> DATA PROVIDED

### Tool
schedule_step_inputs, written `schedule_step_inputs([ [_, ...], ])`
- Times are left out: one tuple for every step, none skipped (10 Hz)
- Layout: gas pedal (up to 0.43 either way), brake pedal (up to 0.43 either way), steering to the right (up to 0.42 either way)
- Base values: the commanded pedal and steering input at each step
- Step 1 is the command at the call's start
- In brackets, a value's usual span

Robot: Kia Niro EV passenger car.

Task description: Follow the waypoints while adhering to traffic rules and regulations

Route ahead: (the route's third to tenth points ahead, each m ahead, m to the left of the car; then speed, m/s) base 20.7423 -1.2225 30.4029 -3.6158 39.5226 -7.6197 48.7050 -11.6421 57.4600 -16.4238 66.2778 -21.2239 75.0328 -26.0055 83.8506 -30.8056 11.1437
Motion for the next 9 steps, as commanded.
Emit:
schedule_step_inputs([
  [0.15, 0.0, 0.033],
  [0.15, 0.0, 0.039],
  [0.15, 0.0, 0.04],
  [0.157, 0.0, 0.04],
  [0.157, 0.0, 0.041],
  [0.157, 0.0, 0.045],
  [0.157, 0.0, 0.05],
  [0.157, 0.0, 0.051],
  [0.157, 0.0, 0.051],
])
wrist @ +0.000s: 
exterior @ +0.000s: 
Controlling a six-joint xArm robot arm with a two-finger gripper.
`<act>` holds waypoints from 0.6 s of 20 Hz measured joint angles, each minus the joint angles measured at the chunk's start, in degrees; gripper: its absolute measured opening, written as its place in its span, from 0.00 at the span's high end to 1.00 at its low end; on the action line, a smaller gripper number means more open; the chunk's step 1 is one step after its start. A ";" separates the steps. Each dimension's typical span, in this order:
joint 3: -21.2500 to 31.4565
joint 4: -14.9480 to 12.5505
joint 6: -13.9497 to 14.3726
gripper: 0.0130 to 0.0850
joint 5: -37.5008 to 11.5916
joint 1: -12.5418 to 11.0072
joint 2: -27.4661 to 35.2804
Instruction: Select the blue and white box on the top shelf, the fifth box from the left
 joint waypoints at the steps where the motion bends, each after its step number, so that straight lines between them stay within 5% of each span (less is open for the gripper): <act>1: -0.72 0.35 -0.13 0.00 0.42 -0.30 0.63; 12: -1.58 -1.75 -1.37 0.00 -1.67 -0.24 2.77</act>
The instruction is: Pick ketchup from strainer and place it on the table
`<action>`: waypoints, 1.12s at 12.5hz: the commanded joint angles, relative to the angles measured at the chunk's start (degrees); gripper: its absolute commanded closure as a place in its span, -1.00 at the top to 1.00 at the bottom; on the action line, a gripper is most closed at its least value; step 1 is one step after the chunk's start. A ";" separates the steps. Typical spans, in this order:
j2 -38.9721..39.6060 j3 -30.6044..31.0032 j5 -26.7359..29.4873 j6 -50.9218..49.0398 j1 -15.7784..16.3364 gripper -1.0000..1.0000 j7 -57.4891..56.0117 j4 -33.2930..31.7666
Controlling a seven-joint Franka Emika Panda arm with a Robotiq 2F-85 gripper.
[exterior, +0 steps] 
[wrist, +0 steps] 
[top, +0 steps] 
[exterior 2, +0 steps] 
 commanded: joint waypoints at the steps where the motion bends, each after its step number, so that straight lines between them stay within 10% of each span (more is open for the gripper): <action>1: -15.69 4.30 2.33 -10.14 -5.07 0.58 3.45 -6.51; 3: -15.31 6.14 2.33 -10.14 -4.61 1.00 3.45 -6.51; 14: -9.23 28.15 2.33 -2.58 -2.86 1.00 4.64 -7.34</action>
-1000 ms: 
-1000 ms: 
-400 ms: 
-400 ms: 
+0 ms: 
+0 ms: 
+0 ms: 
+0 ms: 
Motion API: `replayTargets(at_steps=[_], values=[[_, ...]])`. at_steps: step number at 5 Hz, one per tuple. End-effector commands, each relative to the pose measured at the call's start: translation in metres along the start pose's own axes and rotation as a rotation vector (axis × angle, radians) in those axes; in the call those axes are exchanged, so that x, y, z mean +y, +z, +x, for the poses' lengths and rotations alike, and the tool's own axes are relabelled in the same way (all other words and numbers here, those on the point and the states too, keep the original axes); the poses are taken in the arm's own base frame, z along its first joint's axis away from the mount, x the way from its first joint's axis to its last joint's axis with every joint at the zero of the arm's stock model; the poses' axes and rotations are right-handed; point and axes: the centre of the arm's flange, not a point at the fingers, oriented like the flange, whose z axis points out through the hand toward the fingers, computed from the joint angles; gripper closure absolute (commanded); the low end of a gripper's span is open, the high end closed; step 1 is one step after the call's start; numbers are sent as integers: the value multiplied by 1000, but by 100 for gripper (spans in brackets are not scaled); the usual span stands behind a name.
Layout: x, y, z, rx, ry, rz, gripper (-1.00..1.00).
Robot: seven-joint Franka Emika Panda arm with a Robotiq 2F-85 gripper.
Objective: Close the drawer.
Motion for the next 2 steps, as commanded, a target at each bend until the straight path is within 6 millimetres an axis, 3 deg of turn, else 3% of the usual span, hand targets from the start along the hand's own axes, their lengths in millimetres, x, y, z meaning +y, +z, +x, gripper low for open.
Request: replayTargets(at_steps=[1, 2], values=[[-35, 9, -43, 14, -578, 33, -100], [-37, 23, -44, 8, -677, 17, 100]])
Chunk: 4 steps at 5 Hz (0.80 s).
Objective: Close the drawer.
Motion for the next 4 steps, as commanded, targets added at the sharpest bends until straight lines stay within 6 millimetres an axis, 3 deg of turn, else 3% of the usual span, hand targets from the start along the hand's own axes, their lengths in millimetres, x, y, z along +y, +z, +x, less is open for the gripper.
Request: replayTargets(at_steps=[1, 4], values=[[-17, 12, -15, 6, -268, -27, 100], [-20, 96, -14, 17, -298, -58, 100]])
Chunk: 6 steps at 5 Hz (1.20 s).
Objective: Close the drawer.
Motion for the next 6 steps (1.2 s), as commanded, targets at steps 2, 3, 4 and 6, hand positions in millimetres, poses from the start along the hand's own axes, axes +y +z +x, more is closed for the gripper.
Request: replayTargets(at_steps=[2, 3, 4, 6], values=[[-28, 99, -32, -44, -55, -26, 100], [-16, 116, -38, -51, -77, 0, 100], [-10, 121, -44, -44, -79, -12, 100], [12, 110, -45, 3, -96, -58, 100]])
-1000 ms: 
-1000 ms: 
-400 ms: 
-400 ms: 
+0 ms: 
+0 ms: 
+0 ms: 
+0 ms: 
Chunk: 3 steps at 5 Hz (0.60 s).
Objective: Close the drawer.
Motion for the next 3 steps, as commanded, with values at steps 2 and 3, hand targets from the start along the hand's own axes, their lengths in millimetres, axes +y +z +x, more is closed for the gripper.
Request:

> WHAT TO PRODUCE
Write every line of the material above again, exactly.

> ANSWER SPACE
### Tool
schedule_step_inputs, written `schedule_step_inputs([ [_, ...], ])`
- Times are left out: one tuple for every step, none skipped (10 Hz)
- Layout: gas pedal (up to 0.43 either way), brake pedal (up to 0.43 either way), steering to the right (up to 0.42 either way)
- Base values: the commanded pedal and steering input at each step
- Step 1 is the command at the call's start
- In brackets, a value's usual span

Robot: Kia Niro EV passenger car.

Task description: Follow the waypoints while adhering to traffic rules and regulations

Route ahead: (the route's third to tenth points ahead, each m ahead, m to the left of the car; then speed, m/s) base 20.7423 -1.2225 30.4029 -3.6158 39.5226 -7.6197 48.7050 -11.6421 57.4600 -16.4238 66.2778 -21.2239 75.0328 -26.0055 83.8506 -30.8056 11.1437
Motion for the next 9 steps, as commanded.
Emit:
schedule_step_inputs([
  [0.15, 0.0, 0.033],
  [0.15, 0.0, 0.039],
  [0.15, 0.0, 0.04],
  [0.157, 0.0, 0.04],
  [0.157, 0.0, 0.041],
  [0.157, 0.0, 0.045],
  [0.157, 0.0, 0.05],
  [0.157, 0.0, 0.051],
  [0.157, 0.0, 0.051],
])
wrist @ +0.000s: 
exterior @ +0.000s: 
Controlling a six-joint xArm robot arm with a two-finger gripper.
`<act>` holds waypoints from 0.6 s of 20 Hz measured joint angles, each minus the joint angles measured at the chunk's start, in degrees; gripper: its absolute measured opening, written as its place in its span, from 0.00 at the span's high end to 1.00 at its low end; on the action line, a smaller gripper number means more open; the chunk's step 1 is one step after its start. A ";" separates the steps. Each dimension's typical span, in this order:
joint 3: -21.2500 to 31.4565
joint 4: -14.9480 to 12.5505
joint 6: -13.9497 to 14.3726
gripper: 0.0130 to 0.0850
joint 5: -37.5008 to 11.5916
joint 1: -12.5418 to 11.0072
joint 2: -27.4661 to 35.2804
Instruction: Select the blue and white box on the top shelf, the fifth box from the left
 joint waypoints at the steps where the motion bends, each after its step number, so that straight lines between them stay within 5% of each span (less is open for the gripper): <act>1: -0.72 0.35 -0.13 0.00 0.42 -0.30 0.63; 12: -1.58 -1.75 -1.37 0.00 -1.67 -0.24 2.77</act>
The instruction is: Pick ketchup from strainer and place it on the table
`<action>`: waypoints, 1.12s at 12.5hz: the commanded joint angles, relative to the angles measured at the chunk's start (degrees); gripper: its absolute commanded closure as a place in its span, -1.00 at the top to 1.00 at the bottom; on the action line, a gripper is most closed at its least value; step 1 is one step after the chunk's start. A ";" separates the steps. Typical spans, in this order:
j2 -38.9721..39.6060 j3 -30.6044..31.0032 j5 -26.7359..29.4873 j6 -50.9218..49.0398 j1 -15.7784..16.3364 gripper -1.0000..1.0000 j7 -57.4891..56.0117 j4 -33.2930..31.7666
Controlling a seven-joint Franka Emika Panda arm with a Robotiq 2F-85 gripper.
[exterior, +0 steps] 
[wrist, +0 steps] 
[top, +0 steps] 
[exterior 2, +0 steps] 
 commanded: joint waypoints at the steps where the motion bends, each after its step number, so that straight lines between them stay within 10% of each span (more is open for the gripper): <action>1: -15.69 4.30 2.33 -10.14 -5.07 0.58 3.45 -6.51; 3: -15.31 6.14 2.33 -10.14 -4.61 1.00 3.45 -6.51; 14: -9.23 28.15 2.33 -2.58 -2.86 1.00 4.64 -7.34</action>
-1000 ms: 
-1000 ms: 
-400 ms: 
-400 ms: 
+0 ms: 
+0 ms: 
+0 ms: 
+0 ms: 
Motion API: `replayTargets(at_steps=[_], values=[[_, ...]])`. at_steps: step number at 5 Hz, one per tuple. End-effector commands, each relative to the pose measured at the call's start: translation in metres along the start pose's own axes and rotation as a rotation vector (axis × angle, radians) in those axes; in the call those axes are exchanged, so that x, y, z mean +y, +z, +x, for the poses' lengths and rotations alike, and the tool's own axes are relabelled in the same way (all other words and numbers here, those on the point and the states too, keep the original axes); the poses are taken in the arm's own base frame, z along its first joint's axis away from the mount, x the way from its first joint's axis to its last joint's axis with every joint at the zero of the arm's stock model; the poses' axes and rotations are right-handed; point and axes: the centre of the arm's flange, not a point at the fingers, oriented like the flange, whose z axis points out through the hand toward the fingers, computed from the joint angles; gripper closure absolute (commanded); the low end of a gripper's span is open, the high end closed; step 1 is one step after the call's start; numbers are sent as integers: the value multiplied by 1000, but by 100 for gripper (spans in brackets are not scaled); the usual span stands behind a name.
Layout: x, y, z, rx, ry, rz, gripper (-1.00..1.00).
Robot: seven-joint Franka Emika Panda arm with a Robotiq 2F-85 gripper.
Objective: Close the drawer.
Motion for the next 2 steps, as commanded, a target at each bend until the straight path is within 6 millimetres an axis, 3 deg of turn, else 3% of the usual span, hand targets from the start along the hand's own axes, their lengths in millimetres, x, y, z meaning +y, +z, +x, gripper low for open.
Request: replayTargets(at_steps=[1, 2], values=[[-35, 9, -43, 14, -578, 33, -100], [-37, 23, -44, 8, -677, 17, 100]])
Chunk: 4 steps at 5 Hz (0.80 s).
Objective: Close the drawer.
Motion for the next 4 steps, as commanded, targets added at the sharpest bends until straight lines stay within 6 millimetres an axis, 3 deg of turn, else 3% of the usual span, hand targets from the start along the hand's own axes, their lengths in millimetres, x, y, z along +y, +z, +x, less is open for the gripper.
Request: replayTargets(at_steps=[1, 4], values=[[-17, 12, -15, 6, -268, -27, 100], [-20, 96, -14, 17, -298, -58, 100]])
Chunk: 6 steps at 5 Hz (1.20 s).
Objective: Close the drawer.
Motion for the next 6 steps (1.2 s), as commanded, targets at steps 2, 3, 4 and 6, hand positions in millimetres, poses from the start along the hand's own axes, axes +y +z +x, more is closed for the gripper.
Request: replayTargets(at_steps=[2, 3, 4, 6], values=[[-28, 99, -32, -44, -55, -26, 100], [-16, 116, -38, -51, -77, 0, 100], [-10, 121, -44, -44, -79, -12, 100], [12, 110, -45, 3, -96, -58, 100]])
-1000 ms: 
-1000 ms: 
-400 ms: 
-400 ms: 
+0 ms: 
+0 ms: 
+0 ms: 
+0 ms: 
Chunk: 3 steps at 5 Hz (0.60 s).
Objective: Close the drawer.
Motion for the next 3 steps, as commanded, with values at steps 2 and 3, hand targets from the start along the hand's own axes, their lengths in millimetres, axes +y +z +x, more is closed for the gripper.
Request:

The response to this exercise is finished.